**Problem:** Go through the material and set down every line without alteration.

----

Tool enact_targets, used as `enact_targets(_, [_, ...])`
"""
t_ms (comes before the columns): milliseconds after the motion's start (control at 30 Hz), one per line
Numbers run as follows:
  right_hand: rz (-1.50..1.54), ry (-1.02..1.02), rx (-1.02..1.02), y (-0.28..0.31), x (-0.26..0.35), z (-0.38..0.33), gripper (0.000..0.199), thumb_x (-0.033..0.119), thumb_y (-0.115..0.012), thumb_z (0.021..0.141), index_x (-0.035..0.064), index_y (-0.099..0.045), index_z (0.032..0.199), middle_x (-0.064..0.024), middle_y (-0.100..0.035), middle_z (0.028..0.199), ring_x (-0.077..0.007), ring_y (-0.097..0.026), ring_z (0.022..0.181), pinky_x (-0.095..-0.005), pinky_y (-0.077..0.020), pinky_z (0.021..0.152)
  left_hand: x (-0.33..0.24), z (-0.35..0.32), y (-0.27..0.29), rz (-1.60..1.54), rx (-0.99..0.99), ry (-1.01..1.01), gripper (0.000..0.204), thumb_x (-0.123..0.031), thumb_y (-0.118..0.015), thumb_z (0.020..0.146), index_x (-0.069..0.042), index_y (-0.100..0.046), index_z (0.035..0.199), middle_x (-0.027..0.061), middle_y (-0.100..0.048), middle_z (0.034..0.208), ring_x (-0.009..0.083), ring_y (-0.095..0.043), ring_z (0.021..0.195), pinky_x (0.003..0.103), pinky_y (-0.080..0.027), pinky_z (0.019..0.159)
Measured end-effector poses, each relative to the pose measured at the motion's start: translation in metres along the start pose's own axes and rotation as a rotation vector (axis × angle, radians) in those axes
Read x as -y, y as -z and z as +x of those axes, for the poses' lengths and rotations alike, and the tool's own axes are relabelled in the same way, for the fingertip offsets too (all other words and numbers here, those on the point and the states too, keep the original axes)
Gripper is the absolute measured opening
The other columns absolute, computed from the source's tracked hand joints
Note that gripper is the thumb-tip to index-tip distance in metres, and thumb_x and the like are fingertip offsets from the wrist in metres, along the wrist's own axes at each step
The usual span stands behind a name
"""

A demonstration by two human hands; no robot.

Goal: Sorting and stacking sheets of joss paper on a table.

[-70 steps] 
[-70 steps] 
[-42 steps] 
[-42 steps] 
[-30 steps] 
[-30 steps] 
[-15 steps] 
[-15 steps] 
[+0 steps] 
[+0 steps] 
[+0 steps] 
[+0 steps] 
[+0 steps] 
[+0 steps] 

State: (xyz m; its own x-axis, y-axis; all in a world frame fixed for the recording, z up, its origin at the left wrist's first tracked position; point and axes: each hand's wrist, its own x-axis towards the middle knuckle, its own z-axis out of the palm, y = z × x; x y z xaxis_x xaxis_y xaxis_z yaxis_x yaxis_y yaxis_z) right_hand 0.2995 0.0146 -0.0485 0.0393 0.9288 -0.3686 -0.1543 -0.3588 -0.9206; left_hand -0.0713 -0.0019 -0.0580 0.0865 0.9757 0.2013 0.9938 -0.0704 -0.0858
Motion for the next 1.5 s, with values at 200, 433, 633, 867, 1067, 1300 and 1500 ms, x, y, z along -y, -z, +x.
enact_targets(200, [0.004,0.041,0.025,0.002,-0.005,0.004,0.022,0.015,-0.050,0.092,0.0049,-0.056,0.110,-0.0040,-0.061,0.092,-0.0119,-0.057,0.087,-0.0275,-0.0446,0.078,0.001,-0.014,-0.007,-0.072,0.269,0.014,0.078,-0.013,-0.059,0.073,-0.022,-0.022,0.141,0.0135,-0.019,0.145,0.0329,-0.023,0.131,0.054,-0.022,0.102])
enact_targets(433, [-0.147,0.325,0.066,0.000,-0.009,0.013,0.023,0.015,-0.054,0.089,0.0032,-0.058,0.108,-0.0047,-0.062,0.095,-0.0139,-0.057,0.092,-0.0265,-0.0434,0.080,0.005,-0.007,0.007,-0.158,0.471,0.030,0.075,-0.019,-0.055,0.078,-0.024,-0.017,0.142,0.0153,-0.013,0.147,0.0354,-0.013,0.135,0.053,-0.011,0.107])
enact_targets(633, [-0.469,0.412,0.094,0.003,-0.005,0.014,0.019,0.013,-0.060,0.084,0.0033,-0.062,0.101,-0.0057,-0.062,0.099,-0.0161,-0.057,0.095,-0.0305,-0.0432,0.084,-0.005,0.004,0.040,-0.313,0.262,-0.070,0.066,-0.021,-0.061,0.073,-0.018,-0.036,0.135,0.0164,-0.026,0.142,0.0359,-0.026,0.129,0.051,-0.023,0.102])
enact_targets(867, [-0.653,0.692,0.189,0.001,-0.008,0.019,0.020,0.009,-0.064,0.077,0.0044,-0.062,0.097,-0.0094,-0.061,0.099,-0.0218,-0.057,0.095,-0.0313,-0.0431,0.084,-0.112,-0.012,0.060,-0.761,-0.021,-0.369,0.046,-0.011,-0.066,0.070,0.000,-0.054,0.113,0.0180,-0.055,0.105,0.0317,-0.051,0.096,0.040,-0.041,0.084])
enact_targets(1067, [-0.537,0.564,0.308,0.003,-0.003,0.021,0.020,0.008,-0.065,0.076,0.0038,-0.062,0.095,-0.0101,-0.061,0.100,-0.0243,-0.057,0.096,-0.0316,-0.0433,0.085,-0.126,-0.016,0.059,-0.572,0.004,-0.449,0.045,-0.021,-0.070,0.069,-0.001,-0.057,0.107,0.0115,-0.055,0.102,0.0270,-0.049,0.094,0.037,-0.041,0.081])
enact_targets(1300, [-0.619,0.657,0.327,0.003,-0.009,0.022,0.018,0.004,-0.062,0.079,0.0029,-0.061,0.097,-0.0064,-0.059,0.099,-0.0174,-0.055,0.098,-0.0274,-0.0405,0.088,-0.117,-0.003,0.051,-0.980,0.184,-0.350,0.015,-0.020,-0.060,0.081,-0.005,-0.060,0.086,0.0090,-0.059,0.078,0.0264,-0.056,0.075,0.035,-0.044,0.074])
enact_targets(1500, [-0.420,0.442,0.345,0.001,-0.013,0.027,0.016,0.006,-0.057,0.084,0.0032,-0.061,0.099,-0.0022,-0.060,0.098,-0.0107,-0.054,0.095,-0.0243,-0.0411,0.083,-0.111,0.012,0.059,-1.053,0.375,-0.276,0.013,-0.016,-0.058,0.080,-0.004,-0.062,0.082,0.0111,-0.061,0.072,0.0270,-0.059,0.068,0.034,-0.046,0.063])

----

**Answer space:**
Tool enact_targets, used as `enact_targets(_, [_, ...])`
"""
t_ms (comes before the columns): milliseconds after the motion's start (control at 30 Hz), one per line
Numbers run as follows:
  right_hand: rz (-1.50..1.54), ry (-1.02..1.02), rx (-1.02..1.02), y (-0.28..0.31), x (-0.26..0.35), z (-0.38..0.33), gripper (0.000..0.199), thumb_x (-0.033..0.119), thumb_y (-0.115..0.012), thumb_z (0.021..0.141), index_x (-0.035..0.064), index_y (-0.099..0.045), index_z (0.032..0.199), middle_x (-0.064..0.024), middle_y (-0.100..0.035), middle_z (0.028..0.199), ring_x (-0.077..0.007), ring_y (-0.097..0.026), ring_z (0.022..0.181), pinky_x (-0.095..-0.005), pinky_y (-0.077..0.020), pinky_z (0.021..0.152)
  left_hand: x (-0.33..0.24), z (-0.35..0.32), y (-0.27..0.29), rz (-1.60..1.54), rx (-0.99..0.99), ry (-1.01..1.01), gripper (0.000..0.204), thumb_x (-0.123..0.031), thumb_y (-0.118..0.015), thumb_z (0.020..0.146), index_x (-0.069..0.042), index_y (-0.100..0.046), index_z (0.035..0.199), middle_x (-0.027..0.061), middle_y (-0.100..0.048), middle_z (0.034..0.208), ring_x (-0.009..0.083), ring_y (-0.095..0.043), ring_z (0.021..0.195), pinky_x (0.003..0.103), pinky_y (-0.080..0.027), pinky_z (0.019..0.159)
Measured end-effector poses, each relative to the pose measured at the motion's start: translation in metres along the start pose's own axes and rotation as a rotation vector (axis × angle, radians) in those axes
Read x as -y, y as -z and z as +x of those axes, for the poses' lengths and rotations alike, and the tool's own axes are relabelled in the same way, for the fingertip offsets too (all other words and numbers here, those on the point and the states too, keep the original axes)
Gripper is the absolute measured opening
The other columns absolute, computed from the source's tracked hand joints
Note that gripper is the thumb-tip to index-tip distance in metres, and thumb_x and the like are fingertip offsets from the wrist in metres, along the wrist's own axes at each step
The usual span stands behind a name
"""

A demonstration by two human hands; no robot.

Goal: Sorting and stacking sheets of joss paper on a table.

[-70 steps] 
[-70 steps] 
[-42 steps] 
[-42 steps] 
[-30 steps] 
[-30 steps] 
[-15 steps] 
[-15 steps] 
[+0 steps] 
[+0 steps] 
[+0 steps] 
[+0 steps] 
[+0 steps] 
[+0 steps] 

State: (xyz m; its own x-axis, y-axis; all in a world frame fixed for the recording, z up, its origin at the left wrist's first tracked position; point and axes: each hand's wrist, its own x-axis towards the middle knuckle, its own z-axis out of the palm, y = z × x; x y z xaxis_x xaxis_y xaxis_z yaxis_x yaxis_y yaxis_z) right_hand 0.2995 0.0146 -0.0485 0.0393 0.9288 -0.3686 -0.1543 -0.3588 -0.9206; left_hand -0.0713 -0.0019 -0.0580 0.0865 0.9757 0.2013 0.9938 -0.0704 -0.0858
Motion for the next 1.5 s, with values at 200, 433, 633, 867, 1067, 1300 and 1500 ms, x, y, z along -y, -z, +x.
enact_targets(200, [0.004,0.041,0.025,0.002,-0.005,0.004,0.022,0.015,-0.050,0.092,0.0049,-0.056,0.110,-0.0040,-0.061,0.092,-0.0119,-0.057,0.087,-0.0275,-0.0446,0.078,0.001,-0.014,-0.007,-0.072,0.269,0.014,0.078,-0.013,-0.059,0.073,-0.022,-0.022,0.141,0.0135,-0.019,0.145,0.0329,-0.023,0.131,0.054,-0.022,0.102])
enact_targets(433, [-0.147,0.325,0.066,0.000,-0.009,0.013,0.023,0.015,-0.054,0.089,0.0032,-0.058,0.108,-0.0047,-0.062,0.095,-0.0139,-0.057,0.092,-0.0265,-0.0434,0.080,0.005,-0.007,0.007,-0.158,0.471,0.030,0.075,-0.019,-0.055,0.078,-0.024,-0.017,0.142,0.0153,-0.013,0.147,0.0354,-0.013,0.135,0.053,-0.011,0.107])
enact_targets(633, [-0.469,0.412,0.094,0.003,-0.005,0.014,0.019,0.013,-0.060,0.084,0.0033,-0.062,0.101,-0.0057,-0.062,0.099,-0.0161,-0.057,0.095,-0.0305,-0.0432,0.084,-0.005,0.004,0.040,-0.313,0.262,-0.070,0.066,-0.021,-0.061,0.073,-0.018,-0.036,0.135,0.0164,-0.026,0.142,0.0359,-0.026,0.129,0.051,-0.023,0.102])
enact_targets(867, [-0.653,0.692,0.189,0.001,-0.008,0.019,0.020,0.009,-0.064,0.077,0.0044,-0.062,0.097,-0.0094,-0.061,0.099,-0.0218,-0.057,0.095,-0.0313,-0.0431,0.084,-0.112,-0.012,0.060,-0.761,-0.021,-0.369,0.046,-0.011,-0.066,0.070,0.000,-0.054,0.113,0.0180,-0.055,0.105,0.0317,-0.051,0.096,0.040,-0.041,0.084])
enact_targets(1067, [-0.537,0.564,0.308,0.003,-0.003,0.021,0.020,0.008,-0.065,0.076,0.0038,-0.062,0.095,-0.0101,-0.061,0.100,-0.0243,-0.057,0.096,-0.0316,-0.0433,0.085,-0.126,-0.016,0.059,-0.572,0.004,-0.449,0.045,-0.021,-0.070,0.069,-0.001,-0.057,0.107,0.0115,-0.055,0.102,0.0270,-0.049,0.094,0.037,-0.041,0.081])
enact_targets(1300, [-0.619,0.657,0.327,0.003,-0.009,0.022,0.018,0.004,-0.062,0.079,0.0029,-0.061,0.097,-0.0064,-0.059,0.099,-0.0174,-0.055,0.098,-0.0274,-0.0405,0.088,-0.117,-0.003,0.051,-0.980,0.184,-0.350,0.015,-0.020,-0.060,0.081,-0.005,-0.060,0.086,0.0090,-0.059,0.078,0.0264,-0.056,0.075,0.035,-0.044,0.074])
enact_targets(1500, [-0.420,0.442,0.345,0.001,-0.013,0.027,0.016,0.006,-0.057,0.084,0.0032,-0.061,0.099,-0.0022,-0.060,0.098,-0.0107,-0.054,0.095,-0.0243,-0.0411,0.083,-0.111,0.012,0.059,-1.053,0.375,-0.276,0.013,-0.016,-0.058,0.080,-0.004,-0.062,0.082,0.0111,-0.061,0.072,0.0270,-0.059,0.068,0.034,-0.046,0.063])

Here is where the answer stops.